A sua frequência é facultativa – se os pais não quiserem basta comunicá-lo – e as aulas só existirão para as disciplinas que têm exames nacionais, que servirão apenas para a entrada nos cursos superiores.

O uso de máscaras será obrigatório dentro das escolas, por parte de alunos, professores e funcionários.

Quanto aos mais novos, António Costa também confirmou que as creches (dos 0 aos 3 anos) vão poder abrir antes dos jardins de infância (3-5 anos).

Assim, as creches que cumprirem as condições de higiene e segurança que ainda vão ser emitidas pela Direção-Geral de Saúde podem abrir portas a 18 de maio. Os pais que não quiserem colocar os seus filhos nesses equipamentos e que estão a receber o apoio à família podem continuar a optar por essa ajuda. Mas a partir de 1 de junho cessa esse apoio.

É nesse dia que deverão abrir os jardins de infância e também os centros de atividades de tempos livres.

Os equipamentos sociais na área da deficiência retomam a atividade antes, a 18 de maio.

LÁ FORA

Em Itália já não se volta, noutros países regressam apenas alguns alunos, como é o caso de Portugal e Espanha, e há ainda Estados que preveem um retomar das aulas presenciais faseado para todos ainda este ano letivo. Uns começam pelos estudantes mais velhos (como a Alemanha), a maioria inicia o regresso à nova normalidade pelos mais novos.

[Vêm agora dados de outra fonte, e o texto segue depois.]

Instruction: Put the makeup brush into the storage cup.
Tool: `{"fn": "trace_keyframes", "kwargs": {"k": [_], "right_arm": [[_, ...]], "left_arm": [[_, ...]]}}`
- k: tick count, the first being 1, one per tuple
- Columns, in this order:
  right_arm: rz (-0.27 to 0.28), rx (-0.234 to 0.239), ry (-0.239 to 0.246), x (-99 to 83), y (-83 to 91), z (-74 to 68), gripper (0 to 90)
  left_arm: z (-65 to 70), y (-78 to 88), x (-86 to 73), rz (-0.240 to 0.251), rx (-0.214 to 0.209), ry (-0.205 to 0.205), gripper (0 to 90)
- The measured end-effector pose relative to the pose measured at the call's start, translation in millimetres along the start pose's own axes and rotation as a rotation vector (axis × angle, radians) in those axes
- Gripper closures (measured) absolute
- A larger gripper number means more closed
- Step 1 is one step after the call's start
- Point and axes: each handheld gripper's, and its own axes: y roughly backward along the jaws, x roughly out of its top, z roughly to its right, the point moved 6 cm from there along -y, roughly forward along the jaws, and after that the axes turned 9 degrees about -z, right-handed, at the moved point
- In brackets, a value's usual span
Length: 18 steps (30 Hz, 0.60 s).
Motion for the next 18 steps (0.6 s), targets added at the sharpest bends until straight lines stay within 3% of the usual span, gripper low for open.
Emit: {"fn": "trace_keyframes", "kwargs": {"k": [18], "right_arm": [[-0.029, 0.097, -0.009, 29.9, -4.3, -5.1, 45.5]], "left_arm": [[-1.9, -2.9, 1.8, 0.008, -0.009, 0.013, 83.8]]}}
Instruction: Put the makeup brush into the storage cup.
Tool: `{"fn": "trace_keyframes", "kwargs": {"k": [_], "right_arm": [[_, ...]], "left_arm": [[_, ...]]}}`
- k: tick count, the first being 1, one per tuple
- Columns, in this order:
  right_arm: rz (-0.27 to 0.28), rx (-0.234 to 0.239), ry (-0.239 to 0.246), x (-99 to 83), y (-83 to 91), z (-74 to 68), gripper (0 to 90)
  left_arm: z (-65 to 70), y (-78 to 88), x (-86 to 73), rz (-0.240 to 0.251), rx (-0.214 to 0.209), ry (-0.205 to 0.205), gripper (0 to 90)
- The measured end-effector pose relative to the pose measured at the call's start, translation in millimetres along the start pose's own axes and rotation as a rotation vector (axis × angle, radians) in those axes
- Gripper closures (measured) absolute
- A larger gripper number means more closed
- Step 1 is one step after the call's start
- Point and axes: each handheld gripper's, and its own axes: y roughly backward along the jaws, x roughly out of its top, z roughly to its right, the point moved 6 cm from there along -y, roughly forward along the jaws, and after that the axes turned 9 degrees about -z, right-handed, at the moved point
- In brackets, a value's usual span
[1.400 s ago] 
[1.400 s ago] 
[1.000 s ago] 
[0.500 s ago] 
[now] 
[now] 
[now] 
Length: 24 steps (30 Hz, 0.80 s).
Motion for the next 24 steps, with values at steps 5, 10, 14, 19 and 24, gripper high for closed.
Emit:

E há, claro, a exceção sueca que optou por medidas de confinamento muito menos restritivas e manteve creches e escolas do ensino básico a funcionar. O mesmo aconteceu na Islândia. Na Finlândia nunca fecharam as creches e os primeiros três anos da escola primária.

A Dinamarca foi o primeiro país europeu em lockdown a reabrir parte do seu sistema educativo. As escolas fecharam no mesmo dia que em Portugal – a 16 de março – mas creches e escolas primárias já tiveram autorização para voltar a funcionar. Os mais velhos, a partir dos 12 anos, só depois de 10 de maio.

Também na Noruega, abriram infantários e jardins de infância (20 abril) e as primárias no início da semana, o que implicou o regresso de cerca de 500 mil crianças às escolas neste período.

Um pouco por todo o lado, as regras repetem-se: reforço da higiene, obrigatoriedade de lavar as mãos várias vezes ao dia, controlo de temperatura, grupos de crianças e alunos por sala limitados, restrições à entrada objetivos e brinquedos de fora são algumas das medidas que têm vindo a ser tomadas.